# Work instruction
The answer must be an exact printing of every record below, with the pictures omitted.

Segment Start: Data for this exercise

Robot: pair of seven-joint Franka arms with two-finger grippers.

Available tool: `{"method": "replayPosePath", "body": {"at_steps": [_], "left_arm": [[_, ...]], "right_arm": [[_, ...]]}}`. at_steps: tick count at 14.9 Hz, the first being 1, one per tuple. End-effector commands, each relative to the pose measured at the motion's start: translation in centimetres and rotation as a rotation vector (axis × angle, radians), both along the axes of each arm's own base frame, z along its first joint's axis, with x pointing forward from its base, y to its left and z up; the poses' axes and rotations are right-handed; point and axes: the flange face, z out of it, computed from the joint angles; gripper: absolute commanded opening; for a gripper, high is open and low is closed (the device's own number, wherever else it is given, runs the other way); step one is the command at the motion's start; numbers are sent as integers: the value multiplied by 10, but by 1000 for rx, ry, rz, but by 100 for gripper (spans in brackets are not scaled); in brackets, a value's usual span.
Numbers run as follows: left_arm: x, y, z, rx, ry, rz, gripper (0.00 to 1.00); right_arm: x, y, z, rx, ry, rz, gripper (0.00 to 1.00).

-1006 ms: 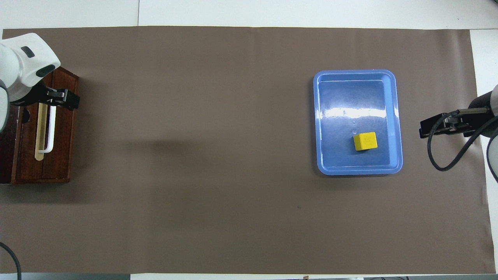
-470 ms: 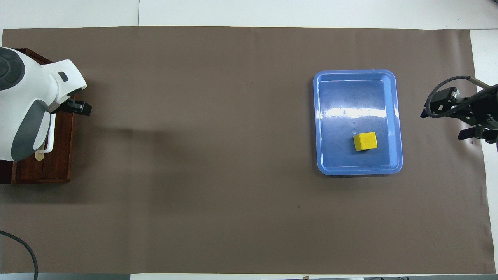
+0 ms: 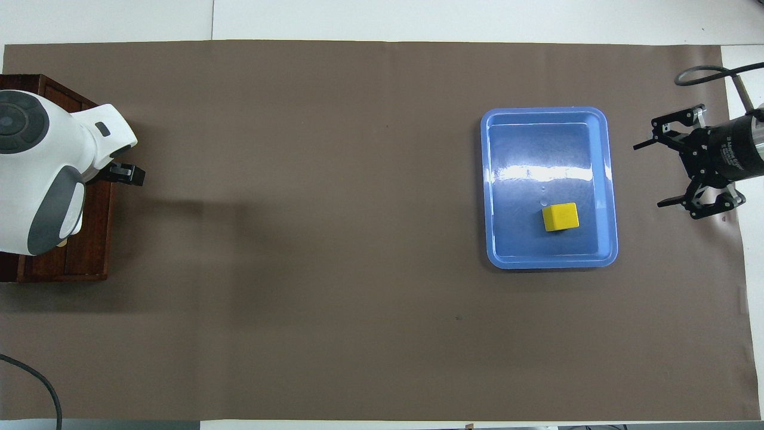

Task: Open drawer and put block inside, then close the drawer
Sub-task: 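Pull the drawer open with the left gripper while the right gripper reaches the tray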

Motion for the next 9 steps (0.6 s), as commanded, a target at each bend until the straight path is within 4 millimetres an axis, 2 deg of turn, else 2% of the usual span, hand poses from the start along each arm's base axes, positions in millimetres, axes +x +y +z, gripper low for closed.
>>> {"method": "replayPosePath", "body": {"at_steps": [1, 4, 7, 9], "left_arm": [[-9, 6, -2, 11, -23, 12, 100], [-9, 8, -4, 16, -20, 11, 100], [-8, 10, -5, 54, -21, -14, 100], [-7, 13, -7, 52, -23, -11, 100]], "right_arm": [[8, -23, -24, 131, 65, -216, 100], [10, -37, -49, 229, 151, -380, 100], [-15, -25, -82, 234, 215, -396, 100], [-14, -26, -93, 228, 191, -375, 100]]}}
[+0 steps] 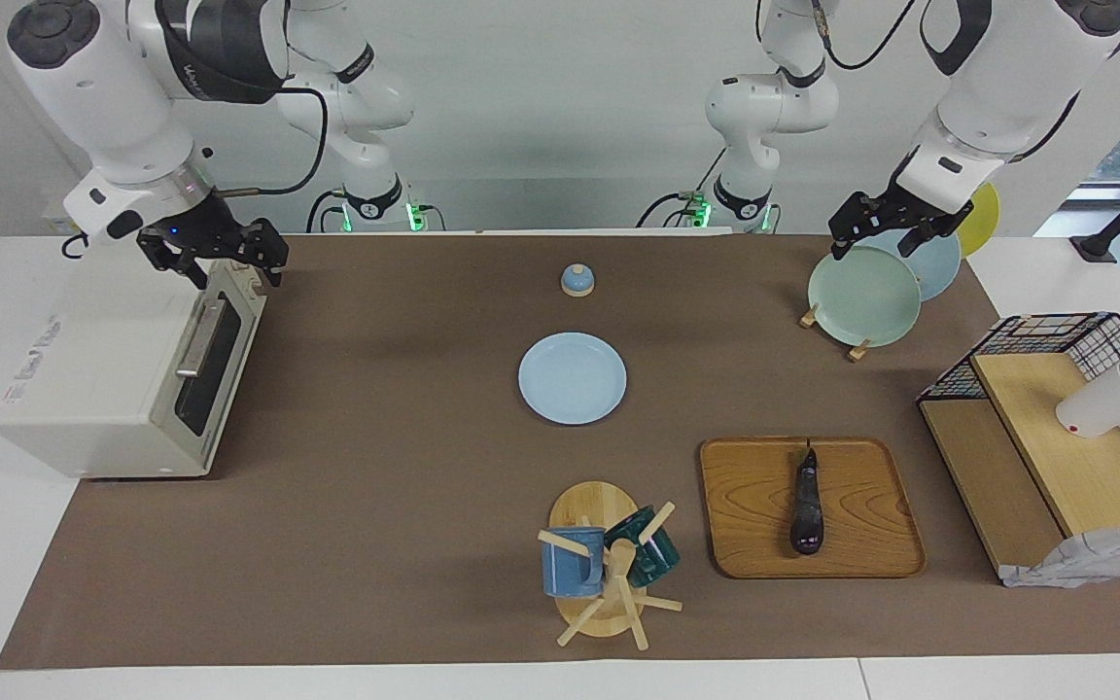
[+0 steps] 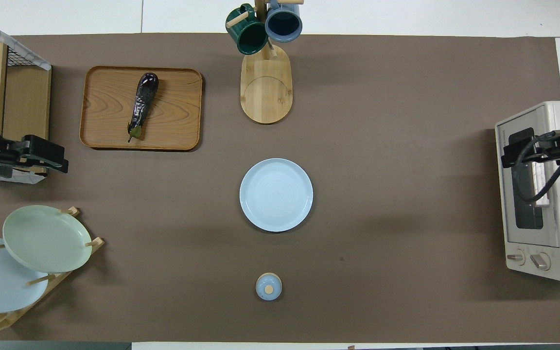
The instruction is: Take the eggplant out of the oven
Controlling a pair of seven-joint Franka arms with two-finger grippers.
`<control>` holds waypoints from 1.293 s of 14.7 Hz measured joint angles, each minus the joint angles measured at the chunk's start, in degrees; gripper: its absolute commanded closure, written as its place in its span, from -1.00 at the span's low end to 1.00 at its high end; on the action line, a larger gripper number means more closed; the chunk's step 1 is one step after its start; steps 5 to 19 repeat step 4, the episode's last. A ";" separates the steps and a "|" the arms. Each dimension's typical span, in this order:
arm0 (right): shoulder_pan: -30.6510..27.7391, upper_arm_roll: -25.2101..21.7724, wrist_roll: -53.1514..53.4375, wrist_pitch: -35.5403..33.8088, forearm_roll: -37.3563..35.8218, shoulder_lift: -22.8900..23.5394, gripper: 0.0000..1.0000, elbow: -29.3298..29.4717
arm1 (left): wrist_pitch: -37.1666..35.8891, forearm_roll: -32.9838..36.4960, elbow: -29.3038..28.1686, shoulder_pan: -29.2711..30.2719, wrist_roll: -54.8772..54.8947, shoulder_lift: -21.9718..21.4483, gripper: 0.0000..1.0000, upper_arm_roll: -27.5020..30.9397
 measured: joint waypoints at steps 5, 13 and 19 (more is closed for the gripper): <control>0.00 0.00 0.00 0.00 -0.08 0.00 -1.00 0.02 | 0.01 0.00 0.00 0.20 0.00 0.04 -1.00 0.00; 0.00 0.00 0.00 0.00 -0.08 0.00 -1.00 0.02 | 0.01 0.00 0.00 0.20 0.00 0.04 -1.00 0.00; 0.00 0.00 0.00 0.00 -0.08 0.00 -1.00 0.02 | 0.01 0.00 0.00 0.20 0.00 0.04 -1.00 0.00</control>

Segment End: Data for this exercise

# Output below
Robot: pair of seven-joint Franka arms with two-finger grippers.

Available tool: `{"method": "replayPosePath", "body": {"at_steps": [_], "left_arm": [[_, ...]], "right_arm": [[_, ...]]}}`. at_steps: tick count at 14.9 Hz, the first being 1, one per tuple. End-effector commands, each relative to the pose measured at the motion's start: translation in centimetres and rotation as a rotation vector (axis × angle, radians), both along the axes of each arm's own base frame, z along its first joint's axis, with x pointing forward from its base, y to its left and z up; the poses' axes and rotations are right-handed; point and axes: the flange face, z out of it, computed from the joint angles; gripper: absolute commanded opening; for a gripper, high is open and low is closed (the device's own number, wherever else it is given, runs the other way); step one is the command at the motion's start; numbers are sent as integers: the value multiplied by 10, but by 1000 for rx, ry, rz, but by 100 for gripper (spans in brackets are not scaled); in brackets, a value's usual span.
Numbers run as follows: left_arm: x, y, z, rx, ry, rz, gripper (0.00 to 1.00); right_arm: x, y, z, rx, ry, rz, gripper (0.00 to 1.00).

-1006 ms: 
-470 ms: 
+0 ms: 

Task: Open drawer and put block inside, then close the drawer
Sub-task: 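Pull the drawer open with the left gripper while the right gripper reaches the tray
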
Motion for the next 9 steps (0.6 s), as commanded, a target at each bend until the straight path is within 4 millimetres an axis, 2 deg of turn, else 2% of the usual span, hand poses from the start along each arm's base axes, positions in millimetres, axes +x +y +z, gripper low for closed.
>>> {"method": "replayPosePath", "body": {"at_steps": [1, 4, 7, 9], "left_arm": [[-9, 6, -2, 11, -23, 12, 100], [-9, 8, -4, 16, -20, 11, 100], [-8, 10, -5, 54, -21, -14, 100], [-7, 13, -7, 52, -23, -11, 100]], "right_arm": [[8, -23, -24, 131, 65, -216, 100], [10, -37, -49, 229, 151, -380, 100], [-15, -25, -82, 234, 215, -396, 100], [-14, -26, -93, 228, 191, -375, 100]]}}
[+0 steps] 
[+0 steps] 
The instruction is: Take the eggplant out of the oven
Controlling a pair of seven-joint Franka arms with two-finger grippers.
`<control>` holds waypoints from 1.293 s of 14.7 Hz measured joint angles, each minus the joint angles measured at the chunk's start, in degrees; gripper: its absolute commanded closure, written as its place in its span, from -1.00 at the span's low end to 1.00 at its high end; on the action line, a larger gripper number means more closed; the chunk's step 1 is one step after its start; steps 5 to 19 repeat step 4, the episode's last. A ";" separates the steps and a "|" the arms. Each dimension's typical span, in this order:
arm0 (right): shoulder_pan: -30.6510..27.7391, upper_arm_roll: -25.2101..21.7724, wrist_roll: -53.1514..53.4375, wrist_pitch: -35.5403..33.8088, forearm_roll: -37.3563..35.8218, shoulder_lift: -22.8900..23.5394, gripper: 0.0000..1.0000, elbow: -29.3298..29.4717
arm1 (left): wrist_pitch: -37.1666..35.8891, forearm_roll: -32.9838..36.4960, elbow: -29.3038..28.1686, shoulder_pan: -29.2711..30.2719, wrist_roll: -54.8772..54.8947, shoulder_lift: -21.9718..21.4483, gripper: 0.0000..1.0000, upper_arm_roll: -27.5020..30.9397
 measured: joint waypoints at steps 5, 13 and 19 (more is closed for the gripper): <control>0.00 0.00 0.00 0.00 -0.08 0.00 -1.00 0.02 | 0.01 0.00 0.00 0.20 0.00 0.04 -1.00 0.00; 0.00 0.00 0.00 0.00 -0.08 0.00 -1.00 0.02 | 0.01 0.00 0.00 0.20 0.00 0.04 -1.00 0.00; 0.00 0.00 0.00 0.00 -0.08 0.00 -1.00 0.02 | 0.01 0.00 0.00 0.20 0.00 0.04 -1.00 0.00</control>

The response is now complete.